Whether from the motor or the arm, it needs power to move, and it needs to move to click. The drive is getting power.
As a tech, Ive ran into a few external drives in which a component failed inside the device,
causing improper voltages going to the drive... resulting in it being useless. Spins up, but
wont read/write/detect.
You can test this easily with a multimeter. First at the power supply... and if that passes,
then at the rear pins of the drives power connector.
FWIW, quality SLC flash devices (bare chips) generally specify 50-100 years retention at 25C going down to 10-25 years retention at 85C. These are the guaranteed parameters.

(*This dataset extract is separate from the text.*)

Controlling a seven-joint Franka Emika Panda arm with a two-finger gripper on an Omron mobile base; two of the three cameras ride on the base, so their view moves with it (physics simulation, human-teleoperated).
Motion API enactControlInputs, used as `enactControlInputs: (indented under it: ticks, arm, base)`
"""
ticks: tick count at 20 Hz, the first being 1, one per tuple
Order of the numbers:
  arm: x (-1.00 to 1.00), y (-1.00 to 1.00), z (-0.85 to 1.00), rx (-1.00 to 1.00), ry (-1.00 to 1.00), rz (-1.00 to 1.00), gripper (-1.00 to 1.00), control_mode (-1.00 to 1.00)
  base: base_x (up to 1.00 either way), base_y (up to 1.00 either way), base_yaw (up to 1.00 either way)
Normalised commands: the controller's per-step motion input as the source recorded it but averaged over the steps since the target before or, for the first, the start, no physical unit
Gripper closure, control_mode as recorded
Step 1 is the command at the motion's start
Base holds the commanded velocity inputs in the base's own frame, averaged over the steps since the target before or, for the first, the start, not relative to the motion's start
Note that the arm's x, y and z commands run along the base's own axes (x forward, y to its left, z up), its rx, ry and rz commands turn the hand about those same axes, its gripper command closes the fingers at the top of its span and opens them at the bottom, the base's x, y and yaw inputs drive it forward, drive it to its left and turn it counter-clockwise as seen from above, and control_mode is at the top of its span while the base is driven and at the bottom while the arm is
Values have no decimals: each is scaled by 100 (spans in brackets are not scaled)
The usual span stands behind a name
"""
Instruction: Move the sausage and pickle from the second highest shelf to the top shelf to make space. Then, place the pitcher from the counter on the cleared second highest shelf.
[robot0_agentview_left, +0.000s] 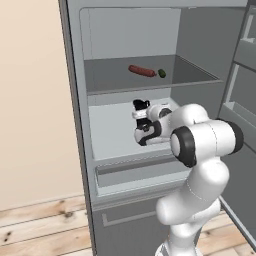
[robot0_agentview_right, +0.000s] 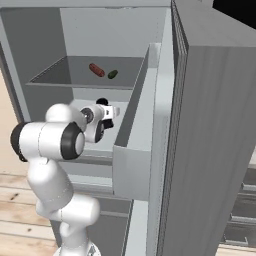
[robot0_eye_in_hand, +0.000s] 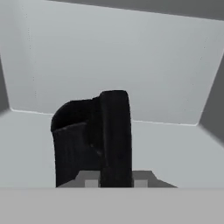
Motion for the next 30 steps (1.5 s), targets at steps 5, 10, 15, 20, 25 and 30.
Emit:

There is no such Guarantee. Partly due to the fact that the tech has Not been in place for 25yrs.
Also, Ive read reports of people reading and writing constantly on purpose, killed flash drives in
less than a day of time. Of course, there isnt much reason to argue about it - as flash drives of
any real size will cost a Lot more than other means.
Quality CD media stored in a controlled environment (dark, room temp, low but non-zero humidiity) should last 10 years or more.
I hadnt opened the CDRs I had bought over 7yrs ago, in room temperate, in a room with
blocked off windows (no sunlight, only indoor lighting). When I finally did open them,
the coating flake off on my fingers from the lightest touch.
The Discs they use to make your CDs and DVDs for commercial sales... and not the same as
the ones they sell at the stores for PC burners. A commercial DVD probably will last a lifetime -
unless you scratch it badly. Not the same for consumer burnable discs.
All these specs assume you have a quality burner, which most people don't. For your cheapo $35 CD/DVD burner, quarter the lifetimes.
Heh. Thats Scammer Info IMOP. Prove it with any form of Logic.